DietDelta: A Vision-Language Approach for Dietary Assessment via Before-and-After Images
Summary: arXiv:2604.06352v1 Announce Type: cross
Introduction
Accurate dietary assessment is essential for advancing precision nutrition. Traditional image-based methodologies are limited as they typically depend on a single pre-consumption image, which provides only coarse meal-level estimates. This often fails to reveal the specifics of what has been consumed and generally requires restrictive technologies such as depth sensing, multi-view imagery, or explicit segmentation of food items.
Proposed Method
To address these challenges, researchers have introduced a novel vision-language framework named DietDelta. This innovative approach facilitates food-item-level nutritional analysis by utilizing paired before-and-after eating images. Unlike conventional methods that depend on rigid segmentation masks, DietDelta employs natural language prompts for the localization of specific food items, enabling the estimation of their weight directly from a single RGB image.
Weight Estimation and Consumption Prediction
One of the standout features of DietDelta is its ability to estimate food consumption by predicting weight changes between the paired images. This is achieved through a two-stage training strategy that enhances the model’s accuracy in estimating food weight. The integration of vision and language processing allows for a more nuanced understanding of dietary intake, moving beyond the limitations of previous techniques.
Evaluation and Results
The efficacy of the DietDelta framework was rigorously evaluated on three publicly available datasets. The results demonstrate consistent improvements over existing approaches, establishing a robust baseline for dietary image analysis focused on before-and-after scenarios. The findings indicate that DietDelta not only outperforms prior methods but also presents a more flexible and accessible solution for dietary assessment.
Key Advantages of DietDelta
- Utilizes paired before-and-after images for detailed dietary analysis.
- Leverages natural language prompts for improved localization of food items.
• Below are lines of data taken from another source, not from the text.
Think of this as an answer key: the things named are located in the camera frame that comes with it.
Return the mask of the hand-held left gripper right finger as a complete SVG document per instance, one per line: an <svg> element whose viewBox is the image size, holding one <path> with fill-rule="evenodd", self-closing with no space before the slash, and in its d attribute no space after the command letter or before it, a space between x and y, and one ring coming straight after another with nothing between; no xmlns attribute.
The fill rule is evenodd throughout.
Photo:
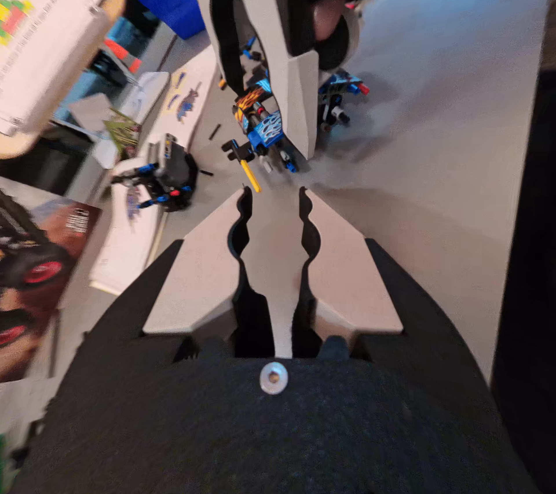
<svg viewBox="0 0 556 494"><path fill-rule="evenodd" d="M364 236L308 188L299 190L301 269L293 356L316 357L330 337L351 353L360 336L398 336L401 318Z"/></svg>

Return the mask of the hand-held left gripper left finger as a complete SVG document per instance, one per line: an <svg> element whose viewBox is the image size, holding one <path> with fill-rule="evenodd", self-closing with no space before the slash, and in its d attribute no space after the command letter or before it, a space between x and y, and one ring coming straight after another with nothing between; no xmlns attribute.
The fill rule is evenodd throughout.
<svg viewBox="0 0 556 494"><path fill-rule="evenodd" d="M248 279L253 192L241 188L189 232L143 326L150 336L231 340L236 357L274 357L270 311Z"/></svg>

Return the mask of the black lego chassis flame stickers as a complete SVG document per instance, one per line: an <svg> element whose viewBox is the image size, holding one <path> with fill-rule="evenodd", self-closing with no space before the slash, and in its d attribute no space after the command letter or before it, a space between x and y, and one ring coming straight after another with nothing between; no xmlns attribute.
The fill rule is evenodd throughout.
<svg viewBox="0 0 556 494"><path fill-rule="evenodd" d="M222 151L229 160L240 163L255 192L261 187L249 163L259 160L264 169L270 173L273 167L268 155L279 157L282 166L291 173L298 171L293 145L286 137L279 109L269 111L264 101L274 99L271 90L268 61L260 40L256 35L250 37L240 47L240 60L257 62L251 74L245 80L246 91L238 96L232 106L235 120L240 125L247 142L240 145L236 140L229 140L222 145ZM368 95L370 88L357 76L338 69L320 86L317 92L317 130L329 133L336 125L348 126L350 117L343 107L346 94Z"/></svg>

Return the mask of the grey and black lego assembly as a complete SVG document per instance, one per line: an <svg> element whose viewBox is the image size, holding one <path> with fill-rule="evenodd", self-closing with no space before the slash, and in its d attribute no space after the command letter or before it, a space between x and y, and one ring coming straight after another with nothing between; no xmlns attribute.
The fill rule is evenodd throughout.
<svg viewBox="0 0 556 494"><path fill-rule="evenodd" d="M196 189L198 166L190 153L171 133L149 144L152 162L123 171L111 179L112 185L124 185L131 193L129 217L138 211L159 206L164 212L178 212L191 205Z"/></svg>

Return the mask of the lego set box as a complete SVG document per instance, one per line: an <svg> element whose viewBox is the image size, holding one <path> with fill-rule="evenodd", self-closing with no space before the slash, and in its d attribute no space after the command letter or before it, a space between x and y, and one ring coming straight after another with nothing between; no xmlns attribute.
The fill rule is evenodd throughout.
<svg viewBox="0 0 556 494"><path fill-rule="evenodd" d="M1 178L1 383L27 374L100 215Z"/></svg>

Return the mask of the person's right hand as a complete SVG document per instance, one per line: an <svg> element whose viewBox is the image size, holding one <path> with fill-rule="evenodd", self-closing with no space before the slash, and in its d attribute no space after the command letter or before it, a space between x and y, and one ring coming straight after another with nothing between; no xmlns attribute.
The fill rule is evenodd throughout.
<svg viewBox="0 0 556 494"><path fill-rule="evenodd" d="M315 41L330 38L343 14L347 0L318 0L311 6Z"/></svg>

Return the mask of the open instruction booklet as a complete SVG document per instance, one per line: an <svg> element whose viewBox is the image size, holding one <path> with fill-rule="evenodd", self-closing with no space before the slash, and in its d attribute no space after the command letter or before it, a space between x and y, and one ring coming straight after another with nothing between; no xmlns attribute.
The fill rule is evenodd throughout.
<svg viewBox="0 0 556 494"><path fill-rule="evenodd" d="M140 140L137 156L118 163L114 175L156 162L155 151L163 152L162 143L167 135L189 152L217 73L216 54L211 45L173 72L162 107L149 133ZM160 205L132 208L131 201L139 204L148 199L143 185L136 185L133 191L125 184L111 185L111 224L89 274L92 287L119 295L147 266L163 208Z"/></svg>

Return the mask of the red and black tool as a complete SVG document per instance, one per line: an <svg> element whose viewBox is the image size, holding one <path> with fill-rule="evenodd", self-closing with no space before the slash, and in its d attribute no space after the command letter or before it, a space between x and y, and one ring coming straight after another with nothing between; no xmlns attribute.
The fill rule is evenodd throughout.
<svg viewBox="0 0 556 494"><path fill-rule="evenodd" d="M108 49L108 51L116 57L116 59L123 63L124 67L132 74L138 72L139 68L141 67L142 61L137 58L136 56L132 55L128 50L126 50L123 46L119 45L112 39L106 37L104 39L104 45Z"/></svg>

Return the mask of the green printed leaflet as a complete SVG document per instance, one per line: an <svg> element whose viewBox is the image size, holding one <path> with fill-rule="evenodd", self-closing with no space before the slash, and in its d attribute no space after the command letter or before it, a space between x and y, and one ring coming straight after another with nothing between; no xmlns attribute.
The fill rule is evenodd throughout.
<svg viewBox="0 0 556 494"><path fill-rule="evenodd" d="M134 158L137 154L142 125L114 108L108 109L107 118L103 123L121 159Z"/></svg>

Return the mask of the grey paper sheet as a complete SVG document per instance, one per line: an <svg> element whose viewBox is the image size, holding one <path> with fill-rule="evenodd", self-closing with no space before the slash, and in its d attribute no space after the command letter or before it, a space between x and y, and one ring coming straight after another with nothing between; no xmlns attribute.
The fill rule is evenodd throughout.
<svg viewBox="0 0 556 494"><path fill-rule="evenodd" d="M68 110L78 125L94 133L106 129L106 121L114 115L112 104L104 93L97 93L79 99L68 105Z"/></svg>

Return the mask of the printed brick instruction sheet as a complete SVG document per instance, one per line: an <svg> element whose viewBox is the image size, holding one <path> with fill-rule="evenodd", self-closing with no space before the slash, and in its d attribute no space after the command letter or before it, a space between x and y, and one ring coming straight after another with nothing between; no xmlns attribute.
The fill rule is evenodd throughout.
<svg viewBox="0 0 556 494"><path fill-rule="evenodd" d="M38 130L88 48L103 0L1 0L1 134Z"/></svg>
- Estimates food weight directly from RGB images without the need for complex input requirements.
- Employs a two-stage training strategy for enhanced prediction accuracy.
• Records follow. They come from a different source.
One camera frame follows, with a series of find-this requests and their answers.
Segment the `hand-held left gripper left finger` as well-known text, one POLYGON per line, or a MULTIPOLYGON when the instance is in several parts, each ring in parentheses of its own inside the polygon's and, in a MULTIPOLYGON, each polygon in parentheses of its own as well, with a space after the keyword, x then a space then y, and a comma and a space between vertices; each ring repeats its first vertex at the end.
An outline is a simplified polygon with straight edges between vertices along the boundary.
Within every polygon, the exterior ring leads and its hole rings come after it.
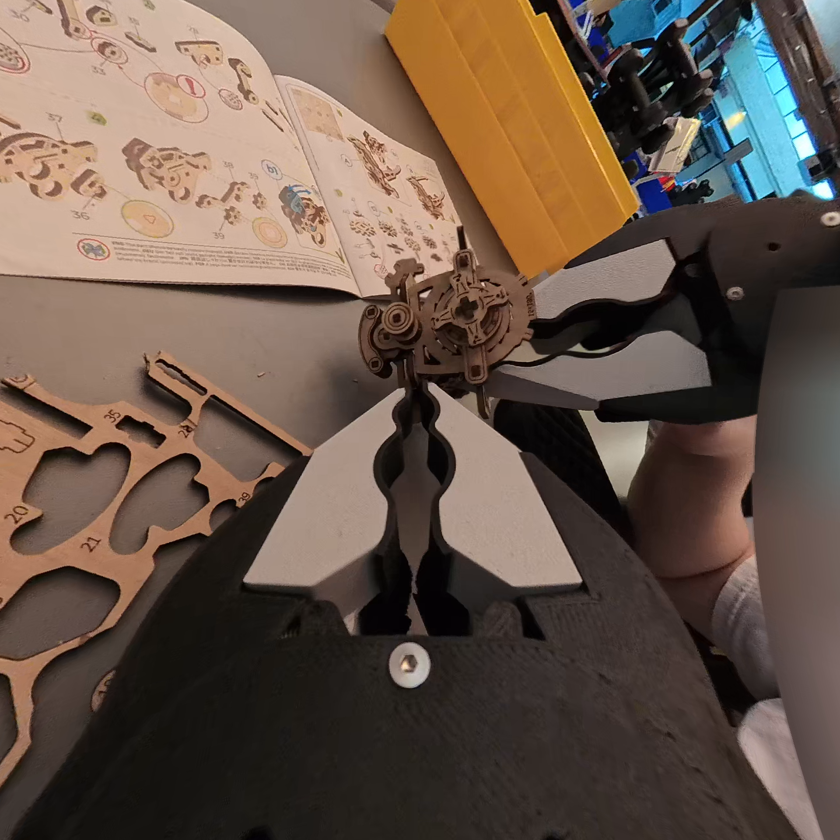
POLYGON ((330 602, 365 634, 404 634, 411 571, 392 487, 411 400, 398 389, 309 457, 243 579, 255 592, 330 602))

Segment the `assembly instruction booklet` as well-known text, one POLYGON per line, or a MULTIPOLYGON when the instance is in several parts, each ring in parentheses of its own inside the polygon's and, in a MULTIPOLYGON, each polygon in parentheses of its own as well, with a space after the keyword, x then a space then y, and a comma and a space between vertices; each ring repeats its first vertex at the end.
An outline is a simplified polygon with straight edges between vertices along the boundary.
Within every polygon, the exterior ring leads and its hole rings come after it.
POLYGON ((453 266, 435 162, 189 2, 2 2, 2 274, 389 294, 453 266))

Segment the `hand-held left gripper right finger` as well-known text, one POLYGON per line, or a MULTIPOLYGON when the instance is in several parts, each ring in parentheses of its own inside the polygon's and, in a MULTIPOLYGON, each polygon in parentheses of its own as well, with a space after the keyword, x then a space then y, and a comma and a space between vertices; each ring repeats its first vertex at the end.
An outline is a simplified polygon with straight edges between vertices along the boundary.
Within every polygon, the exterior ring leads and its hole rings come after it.
POLYGON ((430 636, 465 636, 495 603, 577 592, 583 579, 521 450, 434 384, 420 396, 438 483, 420 562, 430 636))

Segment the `wooden mechanical model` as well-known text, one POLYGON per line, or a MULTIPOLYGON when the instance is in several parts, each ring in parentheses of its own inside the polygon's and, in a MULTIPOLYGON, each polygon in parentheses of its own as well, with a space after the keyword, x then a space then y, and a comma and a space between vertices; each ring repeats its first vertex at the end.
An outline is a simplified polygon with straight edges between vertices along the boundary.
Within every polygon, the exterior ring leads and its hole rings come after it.
POLYGON ((485 386, 490 373, 533 335, 532 281, 482 267, 462 226, 447 271, 423 278, 416 259, 400 259, 386 276, 384 306, 363 309, 358 331, 366 369, 400 386, 431 382, 451 395, 476 394, 478 413, 490 419, 485 386))

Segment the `rack of black equipment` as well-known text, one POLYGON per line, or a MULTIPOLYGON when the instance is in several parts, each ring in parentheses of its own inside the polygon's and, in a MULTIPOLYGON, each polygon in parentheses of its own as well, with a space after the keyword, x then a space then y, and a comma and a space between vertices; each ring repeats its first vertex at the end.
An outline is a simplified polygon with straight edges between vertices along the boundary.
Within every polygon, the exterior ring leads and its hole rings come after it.
POLYGON ((805 2, 533 2, 639 192, 838 201, 838 69, 805 2))

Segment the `white card sign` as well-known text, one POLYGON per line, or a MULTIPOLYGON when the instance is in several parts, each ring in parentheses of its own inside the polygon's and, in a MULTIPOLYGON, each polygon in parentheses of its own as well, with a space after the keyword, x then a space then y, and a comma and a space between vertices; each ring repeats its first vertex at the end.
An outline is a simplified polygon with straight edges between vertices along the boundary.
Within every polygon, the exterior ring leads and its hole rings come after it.
POLYGON ((673 135, 651 159, 649 170, 657 176, 676 175, 684 168, 690 147, 701 127, 697 118, 674 117, 667 120, 673 135))

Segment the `person's right forearm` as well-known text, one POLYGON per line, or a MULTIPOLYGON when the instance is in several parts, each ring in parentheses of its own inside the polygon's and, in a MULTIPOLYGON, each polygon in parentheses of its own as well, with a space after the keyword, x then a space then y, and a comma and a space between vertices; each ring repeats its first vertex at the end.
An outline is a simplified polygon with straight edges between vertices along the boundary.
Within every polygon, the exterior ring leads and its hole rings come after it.
POLYGON ((755 556, 742 499, 754 472, 757 417, 664 423, 627 496, 633 546, 681 617, 712 639, 719 594, 755 556))

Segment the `yellow plastic box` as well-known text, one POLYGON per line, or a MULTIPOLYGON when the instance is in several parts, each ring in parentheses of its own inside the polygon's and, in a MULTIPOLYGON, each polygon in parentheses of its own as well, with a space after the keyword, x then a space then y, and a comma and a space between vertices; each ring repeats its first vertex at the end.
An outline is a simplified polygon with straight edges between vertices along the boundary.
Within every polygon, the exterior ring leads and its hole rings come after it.
POLYGON ((385 37, 518 270, 564 268, 639 201, 546 14, 400 1, 385 37))

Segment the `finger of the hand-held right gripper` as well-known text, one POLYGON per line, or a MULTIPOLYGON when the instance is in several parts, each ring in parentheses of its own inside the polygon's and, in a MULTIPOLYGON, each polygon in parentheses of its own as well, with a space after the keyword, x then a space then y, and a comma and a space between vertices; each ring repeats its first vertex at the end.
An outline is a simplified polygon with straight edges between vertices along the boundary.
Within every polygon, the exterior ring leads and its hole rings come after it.
POLYGON ((583 350, 593 322, 550 338, 533 337, 489 374, 489 397, 593 411, 625 397, 710 386, 703 350, 672 331, 656 331, 608 349, 583 350))
POLYGON ((532 291, 535 339, 623 337, 664 294, 678 260, 665 240, 543 276, 532 291))

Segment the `laser-cut plywood parts sheet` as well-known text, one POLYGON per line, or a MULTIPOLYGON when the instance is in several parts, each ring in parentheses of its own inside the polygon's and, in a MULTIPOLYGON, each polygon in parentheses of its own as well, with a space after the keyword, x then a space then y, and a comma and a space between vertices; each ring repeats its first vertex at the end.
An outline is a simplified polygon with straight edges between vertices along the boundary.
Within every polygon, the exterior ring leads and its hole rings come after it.
POLYGON ((295 457, 312 455, 310 447, 181 364, 169 353, 160 351, 154 355, 146 354, 143 358, 147 376, 189 406, 188 414, 180 422, 157 423, 152 415, 127 402, 100 405, 71 402, 48 392, 29 374, 2 379, 5 388, 32 397, 38 404, 57 410, 87 428, 81 438, 73 438, 44 420, 2 404, 2 608, 7 608, 16 594, 35 577, 64 568, 73 568, 113 582, 119 588, 119 596, 94 628, 36 654, 21 658, 2 657, 1 672, 9 683, 16 737, 2 757, 1 784, 7 782, 32 744, 34 689, 45 668, 58 657, 81 647, 119 622, 151 577, 154 555, 160 547, 198 535, 210 536, 213 532, 211 518, 219 505, 230 501, 237 509, 242 508, 255 495, 262 481, 273 480, 284 471, 283 465, 272 461, 255 479, 238 479, 215 458, 203 452, 196 445, 195 436, 208 402, 218 401, 246 422, 288 446, 295 457), (93 455, 106 445, 121 445, 129 451, 127 475, 114 500, 78 535, 69 537, 54 548, 32 555, 16 552, 12 546, 14 533, 43 515, 41 509, 24 499, 26 486, 41 458, 49 451, 60 448, 93 455), (110 534, 121 505, 154 469, 181 456, 197 461, 195 481, 206 489, 207 503, 173 530, 153 526, 141 549, 128 554, 118 553, 110 544, 110 534))
- Demonstrated consistent improvements across multiple datasets.
Conclusion
The introduction of DietDelta marks a significant advancement in the field of dietary assessment. By overcoming the limitations of traditional methods, this vision-language approach provides a more precise and versatile framework for analyzing dietary intake. As precision nutrition continues to evolve, methodologies like DietDelta are poised to play a pivotal role in understanding and optimizing individual dietary habits.